I’ll never be a citizen of anywhere else besides my own Big Beautiful Blighted Land but I confess to being moved by those grown-up foreigners who made it to become U.S. naturalized, “paper”, documented citizens. Their comments were simply emotional. A sampling:
The couple from India arrived with $100.00 in their pockets. Now they both have Ph. D’s. A Nigerian professional said he had acquired two degrees and a home whilst his aged father back home died with nothing after a life-time of work. A Pakistani lady spoke of morals and values missing in today’s Pakistani society. New Chinese Americans spoke of the dreaded one-child policy in China. A South African mother spoke of safety and security for her baby. The Iraqi was dumbfounded at Americans’ love for animals, how they are treated better than Iraq treats its citizens.
The new Thai American spoke of owning her own school and the man from Portugal spoke emotionally of hunting for water in his part of Portugal, but now he’s in charge of a water system in Massachusetts. Celebrities like Henry Kissinger and Gene Simmons all gave old testimonies.

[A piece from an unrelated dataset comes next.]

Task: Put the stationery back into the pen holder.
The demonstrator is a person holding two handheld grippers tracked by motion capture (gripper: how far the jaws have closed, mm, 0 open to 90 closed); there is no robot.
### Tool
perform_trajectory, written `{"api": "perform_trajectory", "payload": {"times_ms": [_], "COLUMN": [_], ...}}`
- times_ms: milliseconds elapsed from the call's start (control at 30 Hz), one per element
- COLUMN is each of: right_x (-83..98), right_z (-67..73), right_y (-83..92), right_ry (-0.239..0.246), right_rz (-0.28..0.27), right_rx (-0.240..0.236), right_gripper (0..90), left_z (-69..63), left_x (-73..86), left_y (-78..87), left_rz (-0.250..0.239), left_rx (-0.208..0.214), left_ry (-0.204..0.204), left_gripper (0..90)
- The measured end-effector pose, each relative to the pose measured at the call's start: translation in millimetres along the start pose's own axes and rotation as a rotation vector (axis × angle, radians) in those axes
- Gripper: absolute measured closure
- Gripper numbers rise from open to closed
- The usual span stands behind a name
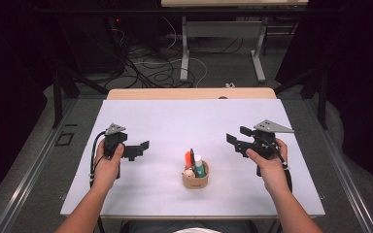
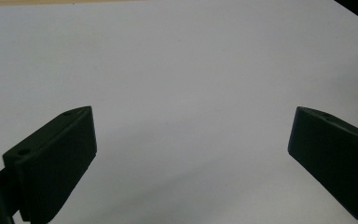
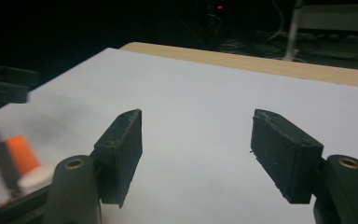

Cynics and America-bashers might deem it all American patriotic propaganda. But America is a nation of immigrants, it must always be remembered. If not a suspicion, it is a demographic fact that more Guyanese live in the U.S.A. than in Guyana. Like some other immigrants, some of them take what America offers them for granted. Others abuse the facilities. To me that’s sad; that’s ingratitude. Whether they pay their taxes or not America pays you for your hard work when you can find it. That ought to be respected.
1) Beyond “reasonable doubt”! An American jury seemed to have had doubt. So their not guilty verdict in the case which accused a mother of murdering her two year old has caused national outrage. The system worked? Was justice served?
2) In New York and New Jersey the other day I met Indo-Guyanese who happily migrated during the last decade. They, like me, won’t be voting this year.
3) The Afro-Guyanese there seemed to favour the PNC’s brigadier very much. (I realise that, at least, he’ll know how to procure proper helicopters for the national crime fight.)
4) Farewell to Linden’s Tina (Burns). She was a lovable British Lady who journeyed to Linden, across the Atlantic, in her own sailboat!